Exercise aim: Make an exact copy of all the data, pictures excluded.

====

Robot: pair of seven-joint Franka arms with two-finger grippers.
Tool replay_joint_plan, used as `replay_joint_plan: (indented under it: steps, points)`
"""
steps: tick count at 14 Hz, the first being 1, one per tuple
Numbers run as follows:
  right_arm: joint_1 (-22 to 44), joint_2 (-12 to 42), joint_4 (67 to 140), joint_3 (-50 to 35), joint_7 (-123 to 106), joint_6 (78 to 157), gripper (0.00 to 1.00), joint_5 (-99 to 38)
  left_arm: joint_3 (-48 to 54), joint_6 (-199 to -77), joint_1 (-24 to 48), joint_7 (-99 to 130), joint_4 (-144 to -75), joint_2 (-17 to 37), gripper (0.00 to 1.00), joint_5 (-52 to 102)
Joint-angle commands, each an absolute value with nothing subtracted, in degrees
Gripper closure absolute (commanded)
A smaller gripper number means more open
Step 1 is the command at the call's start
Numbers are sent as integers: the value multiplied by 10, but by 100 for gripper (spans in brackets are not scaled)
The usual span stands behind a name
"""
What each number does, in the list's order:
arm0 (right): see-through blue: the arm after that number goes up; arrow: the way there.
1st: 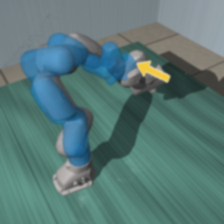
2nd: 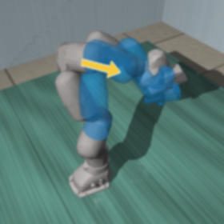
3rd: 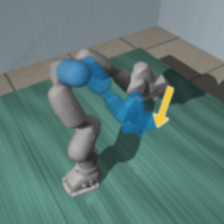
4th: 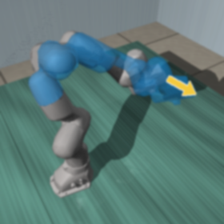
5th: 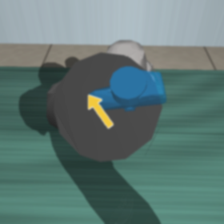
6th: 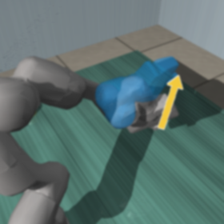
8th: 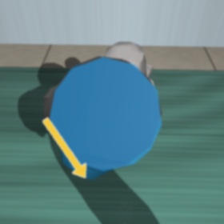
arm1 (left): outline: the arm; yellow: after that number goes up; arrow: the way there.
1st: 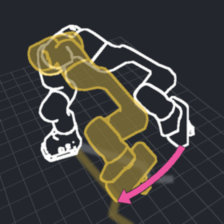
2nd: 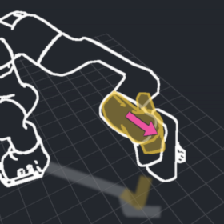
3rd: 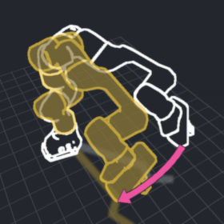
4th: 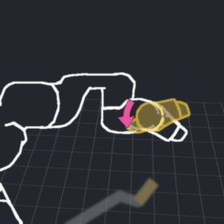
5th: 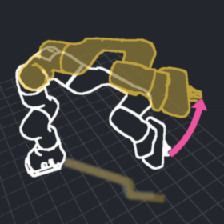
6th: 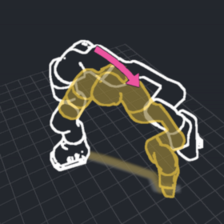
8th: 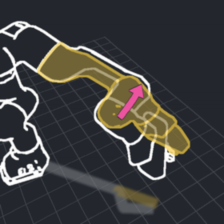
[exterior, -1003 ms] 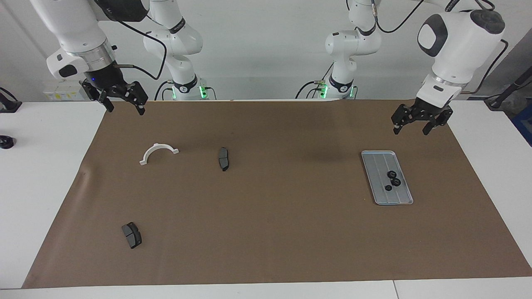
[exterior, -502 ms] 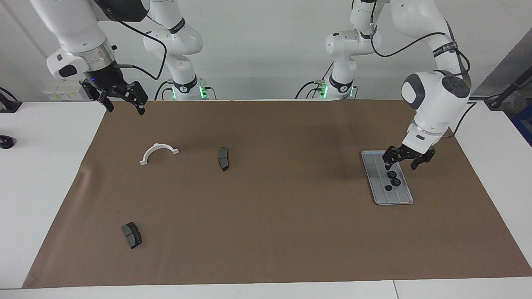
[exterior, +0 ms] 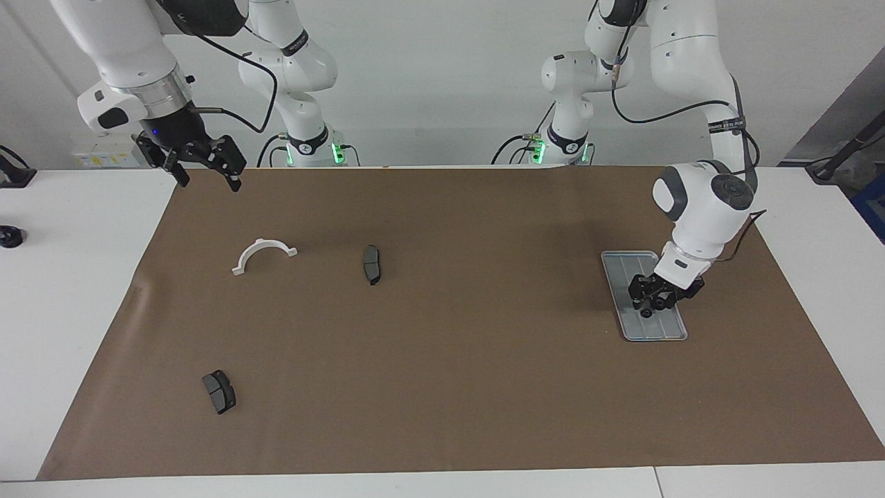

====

Answer to this exercise:
Robot: pair of seven-joint Franka arms with two-finger grippers.
Tool replay_joint_plan, used as `replay_joint_plan: (indented under it: steps, points)`
"""
steps: tick count at 14 Hz, the first being 1, one per tuple
Numbers run as follows:
  right_arm: joint_1 (-22 to 44), joint_2 (-12 to 42), joint_4 (67 to 140), joint_3 (-50 to 35), joint_7 (-123 to 106), joint_6 (78 to 157), gripper (0.00 to 1.00), joint_5 (-99 to 38)
  left_arm: joint_3 (-48 to 54), joint_6 (-199 to -77), joint_1 (-24 to 48), joint_7 (-99 to 130), joint_4 (-144 to -75), joint_2 (-17 to 37), gripper (0.00 to 1.00), joint_5 (-52 to 102)
Joint-angle commands, each an absolute value with nothing subtracted, in degrees
Gripper closure absolute (commanded)
A smaller gripper number means more open
Step 1 is the command at the call's start
Numbers are sent as integers: the value multiplied by 10, but by 100 for gripper (spans in brackets are not scaled)
The usual span stands behind a name
"""
What each number does, in the list's order:
arm0 (right): see-through blue: the arm after that number goes up; arrow: the way there.
1st: 
2nd: 
3rd: 
4th: 
5th: 
6th: 
8th: 
arm1 (left): outline: the arm; yellow: after that number goes up; arrow: the way there.
1st: 
2nd: 
3rd: 
4th: 
5th: 
6th: 
8th: 
[exterior, -1003 ms] 
[exterior, -502 ms] 
[exterior, +0 ms] 

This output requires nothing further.